Exercise: Report every line in the records below that holds the word "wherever".

_ _ _ _ _ _ _

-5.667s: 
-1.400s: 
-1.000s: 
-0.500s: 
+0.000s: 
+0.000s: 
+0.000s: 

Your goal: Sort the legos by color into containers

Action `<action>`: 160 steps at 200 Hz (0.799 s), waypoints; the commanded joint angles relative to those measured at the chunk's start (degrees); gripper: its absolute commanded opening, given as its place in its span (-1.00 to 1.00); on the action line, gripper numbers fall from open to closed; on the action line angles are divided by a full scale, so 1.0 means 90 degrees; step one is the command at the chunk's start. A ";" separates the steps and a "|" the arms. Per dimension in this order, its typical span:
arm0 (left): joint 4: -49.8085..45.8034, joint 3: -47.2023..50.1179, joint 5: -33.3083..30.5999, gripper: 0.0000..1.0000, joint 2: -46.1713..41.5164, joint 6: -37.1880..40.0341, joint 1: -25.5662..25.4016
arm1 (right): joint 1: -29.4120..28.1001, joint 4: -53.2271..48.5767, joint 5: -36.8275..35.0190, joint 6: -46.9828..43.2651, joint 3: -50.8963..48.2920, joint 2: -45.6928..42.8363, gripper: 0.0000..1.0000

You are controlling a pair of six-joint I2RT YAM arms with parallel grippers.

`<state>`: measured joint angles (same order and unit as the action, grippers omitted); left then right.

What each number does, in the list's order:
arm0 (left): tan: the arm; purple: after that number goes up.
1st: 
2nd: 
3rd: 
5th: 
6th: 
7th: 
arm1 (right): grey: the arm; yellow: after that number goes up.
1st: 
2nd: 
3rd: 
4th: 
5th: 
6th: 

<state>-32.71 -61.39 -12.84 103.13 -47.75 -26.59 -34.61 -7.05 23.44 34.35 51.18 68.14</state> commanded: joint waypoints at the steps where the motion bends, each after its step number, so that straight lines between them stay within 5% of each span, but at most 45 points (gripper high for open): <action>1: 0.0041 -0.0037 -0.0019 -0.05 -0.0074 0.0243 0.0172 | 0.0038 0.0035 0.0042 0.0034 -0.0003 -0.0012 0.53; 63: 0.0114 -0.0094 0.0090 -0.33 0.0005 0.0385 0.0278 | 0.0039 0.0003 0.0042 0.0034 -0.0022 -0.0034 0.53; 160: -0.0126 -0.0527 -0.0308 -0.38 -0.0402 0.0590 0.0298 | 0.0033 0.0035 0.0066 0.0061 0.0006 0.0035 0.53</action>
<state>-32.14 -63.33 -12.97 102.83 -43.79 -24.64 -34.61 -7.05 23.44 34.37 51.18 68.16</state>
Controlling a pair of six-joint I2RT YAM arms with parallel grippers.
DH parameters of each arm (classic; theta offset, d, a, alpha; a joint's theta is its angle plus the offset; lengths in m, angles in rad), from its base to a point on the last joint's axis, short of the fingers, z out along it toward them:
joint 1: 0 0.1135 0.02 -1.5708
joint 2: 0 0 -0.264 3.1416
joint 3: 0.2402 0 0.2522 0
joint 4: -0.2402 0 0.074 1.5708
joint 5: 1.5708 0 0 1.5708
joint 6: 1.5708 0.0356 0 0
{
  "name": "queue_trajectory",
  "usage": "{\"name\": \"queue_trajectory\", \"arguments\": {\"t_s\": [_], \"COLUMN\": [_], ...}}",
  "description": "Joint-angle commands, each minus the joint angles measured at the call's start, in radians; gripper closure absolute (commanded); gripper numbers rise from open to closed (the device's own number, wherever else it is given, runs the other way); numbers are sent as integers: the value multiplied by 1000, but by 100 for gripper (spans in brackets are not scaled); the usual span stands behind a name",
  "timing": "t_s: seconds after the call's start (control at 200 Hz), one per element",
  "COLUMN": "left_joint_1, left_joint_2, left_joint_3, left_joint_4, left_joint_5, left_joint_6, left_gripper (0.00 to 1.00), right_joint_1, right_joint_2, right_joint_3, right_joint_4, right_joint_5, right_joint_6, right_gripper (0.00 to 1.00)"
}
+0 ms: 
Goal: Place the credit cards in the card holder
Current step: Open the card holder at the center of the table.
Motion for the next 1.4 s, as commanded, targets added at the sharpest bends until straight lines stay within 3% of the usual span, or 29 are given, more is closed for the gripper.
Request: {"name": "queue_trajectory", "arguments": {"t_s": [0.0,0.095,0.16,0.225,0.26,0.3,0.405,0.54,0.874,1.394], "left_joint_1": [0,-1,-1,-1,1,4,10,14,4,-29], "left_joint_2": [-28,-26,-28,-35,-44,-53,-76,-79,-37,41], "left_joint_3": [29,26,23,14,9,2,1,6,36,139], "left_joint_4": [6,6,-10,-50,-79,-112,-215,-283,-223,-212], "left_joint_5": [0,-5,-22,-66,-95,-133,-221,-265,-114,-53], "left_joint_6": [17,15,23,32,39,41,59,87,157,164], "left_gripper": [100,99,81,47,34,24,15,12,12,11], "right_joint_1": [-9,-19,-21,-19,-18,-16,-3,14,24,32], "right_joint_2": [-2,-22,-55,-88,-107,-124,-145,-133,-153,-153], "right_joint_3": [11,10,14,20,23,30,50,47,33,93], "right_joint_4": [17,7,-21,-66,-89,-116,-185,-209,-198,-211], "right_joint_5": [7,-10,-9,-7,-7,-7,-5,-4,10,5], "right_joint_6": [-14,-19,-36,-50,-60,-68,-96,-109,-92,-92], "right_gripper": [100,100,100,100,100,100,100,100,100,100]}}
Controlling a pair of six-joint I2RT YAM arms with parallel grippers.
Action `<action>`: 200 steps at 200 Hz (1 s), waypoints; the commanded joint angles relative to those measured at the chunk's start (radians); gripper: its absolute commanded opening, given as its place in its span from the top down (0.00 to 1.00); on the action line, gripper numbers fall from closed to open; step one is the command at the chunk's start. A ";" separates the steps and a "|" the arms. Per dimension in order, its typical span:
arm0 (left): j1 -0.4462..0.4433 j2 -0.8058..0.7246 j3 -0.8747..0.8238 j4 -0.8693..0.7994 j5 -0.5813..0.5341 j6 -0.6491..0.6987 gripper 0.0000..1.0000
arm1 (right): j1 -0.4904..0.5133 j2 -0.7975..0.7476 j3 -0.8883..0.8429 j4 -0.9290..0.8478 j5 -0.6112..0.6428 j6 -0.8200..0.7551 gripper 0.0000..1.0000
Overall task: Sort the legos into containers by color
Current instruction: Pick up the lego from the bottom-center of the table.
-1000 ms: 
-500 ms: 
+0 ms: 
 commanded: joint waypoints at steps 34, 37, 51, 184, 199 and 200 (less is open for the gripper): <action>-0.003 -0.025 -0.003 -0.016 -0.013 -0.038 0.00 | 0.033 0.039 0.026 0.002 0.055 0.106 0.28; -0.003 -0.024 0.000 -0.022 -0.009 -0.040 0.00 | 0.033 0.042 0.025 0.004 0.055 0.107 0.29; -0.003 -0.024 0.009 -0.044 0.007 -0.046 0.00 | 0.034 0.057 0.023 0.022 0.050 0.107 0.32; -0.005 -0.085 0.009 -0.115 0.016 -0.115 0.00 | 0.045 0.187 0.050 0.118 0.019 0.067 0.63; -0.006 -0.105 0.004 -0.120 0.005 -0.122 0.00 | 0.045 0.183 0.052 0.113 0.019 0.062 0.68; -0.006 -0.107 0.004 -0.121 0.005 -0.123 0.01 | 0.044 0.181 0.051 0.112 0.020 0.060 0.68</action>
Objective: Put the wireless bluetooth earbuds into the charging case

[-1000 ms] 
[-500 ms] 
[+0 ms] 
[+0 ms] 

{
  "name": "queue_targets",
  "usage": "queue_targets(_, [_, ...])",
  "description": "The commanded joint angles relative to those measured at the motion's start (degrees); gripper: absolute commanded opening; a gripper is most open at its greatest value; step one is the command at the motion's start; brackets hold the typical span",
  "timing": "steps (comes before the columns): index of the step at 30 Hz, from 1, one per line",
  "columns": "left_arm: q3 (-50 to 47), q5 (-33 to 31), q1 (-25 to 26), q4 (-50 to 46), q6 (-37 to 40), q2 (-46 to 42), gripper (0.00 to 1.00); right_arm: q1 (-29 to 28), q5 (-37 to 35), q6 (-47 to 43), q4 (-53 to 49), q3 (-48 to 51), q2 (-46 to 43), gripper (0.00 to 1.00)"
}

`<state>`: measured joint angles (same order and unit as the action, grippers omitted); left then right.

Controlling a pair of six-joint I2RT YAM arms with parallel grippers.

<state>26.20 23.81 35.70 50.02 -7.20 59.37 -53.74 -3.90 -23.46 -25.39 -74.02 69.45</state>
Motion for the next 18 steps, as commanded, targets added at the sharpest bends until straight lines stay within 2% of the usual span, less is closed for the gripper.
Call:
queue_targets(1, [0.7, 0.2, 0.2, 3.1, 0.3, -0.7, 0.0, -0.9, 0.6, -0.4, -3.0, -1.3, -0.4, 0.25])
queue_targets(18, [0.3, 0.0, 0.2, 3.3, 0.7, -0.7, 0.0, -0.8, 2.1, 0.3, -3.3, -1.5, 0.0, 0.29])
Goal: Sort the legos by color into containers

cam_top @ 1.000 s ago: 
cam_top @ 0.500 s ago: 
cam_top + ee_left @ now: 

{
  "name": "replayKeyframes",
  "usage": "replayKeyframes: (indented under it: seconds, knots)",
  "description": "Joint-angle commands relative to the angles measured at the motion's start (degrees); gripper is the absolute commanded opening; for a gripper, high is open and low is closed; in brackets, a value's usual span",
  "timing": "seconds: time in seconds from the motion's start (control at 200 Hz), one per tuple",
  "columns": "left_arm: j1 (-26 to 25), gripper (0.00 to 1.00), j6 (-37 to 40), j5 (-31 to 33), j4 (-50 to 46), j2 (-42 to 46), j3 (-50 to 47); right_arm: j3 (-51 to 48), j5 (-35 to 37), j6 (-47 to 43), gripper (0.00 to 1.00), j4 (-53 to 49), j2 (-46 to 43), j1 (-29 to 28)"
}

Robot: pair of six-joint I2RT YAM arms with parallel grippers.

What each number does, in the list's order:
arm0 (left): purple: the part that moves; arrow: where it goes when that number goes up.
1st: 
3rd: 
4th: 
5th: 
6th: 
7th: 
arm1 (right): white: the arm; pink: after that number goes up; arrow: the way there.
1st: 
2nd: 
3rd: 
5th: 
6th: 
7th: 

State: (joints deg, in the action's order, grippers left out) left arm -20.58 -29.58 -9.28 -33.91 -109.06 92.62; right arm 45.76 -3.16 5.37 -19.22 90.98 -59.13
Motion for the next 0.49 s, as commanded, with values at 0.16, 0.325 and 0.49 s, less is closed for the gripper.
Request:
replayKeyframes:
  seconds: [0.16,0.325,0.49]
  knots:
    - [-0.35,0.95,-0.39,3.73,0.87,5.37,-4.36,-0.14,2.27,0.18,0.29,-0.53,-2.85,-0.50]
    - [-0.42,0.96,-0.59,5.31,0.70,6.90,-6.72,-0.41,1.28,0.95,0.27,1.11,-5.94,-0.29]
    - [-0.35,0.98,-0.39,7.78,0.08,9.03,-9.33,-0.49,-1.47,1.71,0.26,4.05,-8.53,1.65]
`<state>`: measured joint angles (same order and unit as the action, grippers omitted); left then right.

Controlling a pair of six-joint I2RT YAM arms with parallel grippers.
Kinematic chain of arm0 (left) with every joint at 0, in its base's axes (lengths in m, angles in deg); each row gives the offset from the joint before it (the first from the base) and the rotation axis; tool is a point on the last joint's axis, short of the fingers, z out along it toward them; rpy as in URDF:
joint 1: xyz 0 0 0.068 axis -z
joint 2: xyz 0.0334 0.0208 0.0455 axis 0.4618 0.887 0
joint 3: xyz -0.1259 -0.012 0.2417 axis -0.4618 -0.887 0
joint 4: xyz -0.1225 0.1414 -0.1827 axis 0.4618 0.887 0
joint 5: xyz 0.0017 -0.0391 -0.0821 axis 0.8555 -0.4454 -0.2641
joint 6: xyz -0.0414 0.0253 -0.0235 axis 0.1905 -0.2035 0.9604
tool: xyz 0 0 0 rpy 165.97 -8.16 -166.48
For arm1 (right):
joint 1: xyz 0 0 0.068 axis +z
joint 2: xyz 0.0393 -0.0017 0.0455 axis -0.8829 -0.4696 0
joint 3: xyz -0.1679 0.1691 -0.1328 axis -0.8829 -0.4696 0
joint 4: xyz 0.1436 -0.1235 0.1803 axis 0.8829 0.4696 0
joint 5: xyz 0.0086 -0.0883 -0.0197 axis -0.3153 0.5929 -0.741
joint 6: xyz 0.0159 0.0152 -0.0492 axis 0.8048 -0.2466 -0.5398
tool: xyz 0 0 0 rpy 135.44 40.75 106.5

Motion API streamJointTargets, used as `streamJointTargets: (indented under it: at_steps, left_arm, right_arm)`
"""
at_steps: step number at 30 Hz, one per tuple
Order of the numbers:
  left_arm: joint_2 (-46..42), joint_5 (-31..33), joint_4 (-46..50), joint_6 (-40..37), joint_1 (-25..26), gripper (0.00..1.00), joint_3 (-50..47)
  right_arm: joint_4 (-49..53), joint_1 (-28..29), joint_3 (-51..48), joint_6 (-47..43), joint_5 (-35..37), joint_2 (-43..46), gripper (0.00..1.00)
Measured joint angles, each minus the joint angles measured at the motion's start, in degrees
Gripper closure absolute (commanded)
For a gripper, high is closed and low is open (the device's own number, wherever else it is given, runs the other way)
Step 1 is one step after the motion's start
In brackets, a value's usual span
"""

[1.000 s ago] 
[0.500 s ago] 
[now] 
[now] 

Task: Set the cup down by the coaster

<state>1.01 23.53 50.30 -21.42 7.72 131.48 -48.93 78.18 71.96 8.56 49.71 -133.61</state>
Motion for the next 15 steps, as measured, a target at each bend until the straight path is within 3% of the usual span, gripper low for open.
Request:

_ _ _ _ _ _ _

Solved exercise:
  "description": "Joint-angle commands, each minus the joint angles measured at the call's start, in radians; gripper closure absolute (commanded); gripper numbers rise from open to closed (the device's own number, wherever else it is given, runs the other way); numbers are sent as integers: the value multiplied by 1000, but by 100 for gripper (spans in brackets are not scaled); the usual span stands behind a name",
For a gripper, high is closed and low is open (the device's own number, wherever else it is given, runs the other way)

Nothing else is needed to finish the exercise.